Collins joined a law firm and started his own radio program following his loss in the 2020 primary for retiring Senator Johnny Isakson’s (R) seat. Raphael Warnock (D) went on to win the seat in the January run-off, but it will be up again in 2022 once the term officially expires.

In an online statement, Collins said, “this is goodbye for now, but probably not forever. I do plan on staying involved in shaping our conservative message to help Republicans win back the House and the Senate and help more strong conservative candidates get elected here in Georgia. I believe that we, as conservatives, must be able to clearly communicate our values and I will help keep that fight going.”

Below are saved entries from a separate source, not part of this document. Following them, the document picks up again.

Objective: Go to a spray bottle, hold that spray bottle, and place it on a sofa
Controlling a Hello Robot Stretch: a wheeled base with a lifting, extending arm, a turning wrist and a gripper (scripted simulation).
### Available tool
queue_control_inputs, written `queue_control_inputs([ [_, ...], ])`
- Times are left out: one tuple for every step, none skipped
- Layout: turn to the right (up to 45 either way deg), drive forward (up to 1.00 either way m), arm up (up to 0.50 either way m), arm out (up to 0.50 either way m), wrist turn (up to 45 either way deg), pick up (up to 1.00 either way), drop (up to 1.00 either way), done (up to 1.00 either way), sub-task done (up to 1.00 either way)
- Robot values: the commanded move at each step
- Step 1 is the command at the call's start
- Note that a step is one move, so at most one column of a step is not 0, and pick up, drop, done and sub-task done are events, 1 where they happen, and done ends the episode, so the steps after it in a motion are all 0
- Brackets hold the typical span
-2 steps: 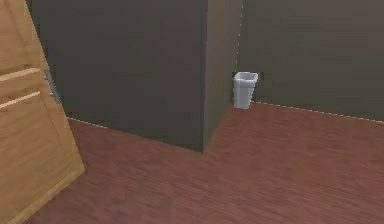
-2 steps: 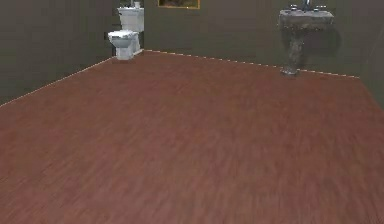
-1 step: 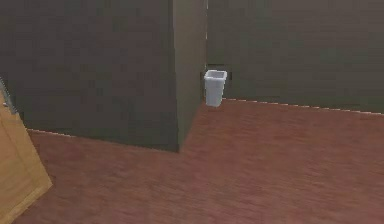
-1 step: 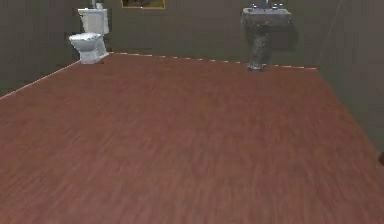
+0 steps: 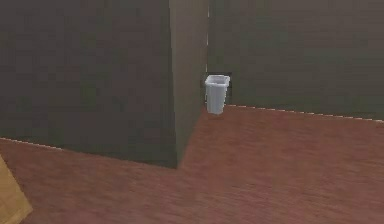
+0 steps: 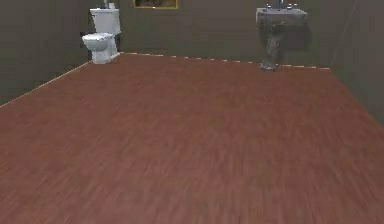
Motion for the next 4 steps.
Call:
queue_control_inputs([
  [-45.0,0.00,0.00,0.00,0.0,0.00,0.00,0.00,0.00],
  [-9.0,0.00,0.00,0.00,0.0,0.00,0.00,0.00,0.00],
  [0.0,0.20,0.00,0.00,0.0,0.00,0.00,0.00,0.00],
  [15.0,0.00,0.00,0.00,0.0,0.00,0.00,0.00,0.00],
])
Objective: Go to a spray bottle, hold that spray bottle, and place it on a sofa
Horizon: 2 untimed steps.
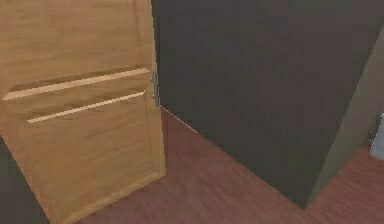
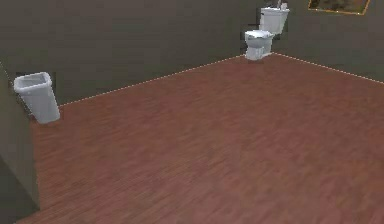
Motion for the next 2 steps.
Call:
queue_control_inputs([
  [0.0,1.00,0.00,0.00,0.0,0.00,0.00,0.00,0.00],
  [6.0,0.00,0.00,0.00,0.0,0.00,0.00,0.00,0.00],
])
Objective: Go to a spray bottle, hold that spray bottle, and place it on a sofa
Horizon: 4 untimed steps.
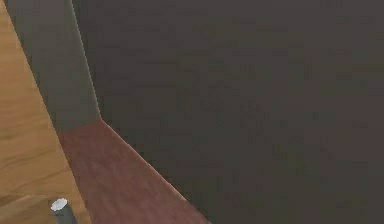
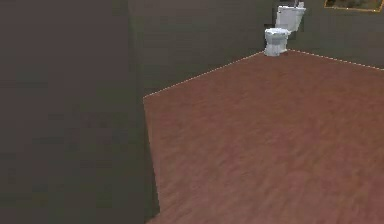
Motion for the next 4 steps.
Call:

The former Representative served the Ninth District from 2013 to 2021 and became a strong supporter of President Donald Trump (R).

Now that Collin’s out of the race, it opens doors for Georgia Republicans who were possibly waiting in the wings for his decision.

Two Republicans have announced intentions to run against Senator Raphael Warnock: military veterans and businessmen Kelvin King and Latham Saddler. President Donald Trump has encouraged UGA hero Hershel Walker to enter the race.

Many speculate Congressman Buddy Carter (R), and Georgia Attorney General Chris Carr will enter the Senate race.

As for Governor, Brian Kemp’s up for reelection and many expect Stacey Abrams (D) to run again.

After Kemp denied Trump the opportunity to overturn Georgia’s election results, the former President actively pushed Collins to primary the governor. Trump’s vowed to campaign in Georgia and remove the elected officials who didn’t side with him.

So far, former Democrat Vernon Jones (R) has thrown his hat into the gubernatorial primary ring.

Kemp appeared to win some public support back by signing the election integrity act last month, but it’s unclear how many rural GOP voters will fall in line at the ballot box. According to Republican activist Debbie Dooley, 15 local GOPs “passed resolutions to essentially censure” the governor on April 10 and 17.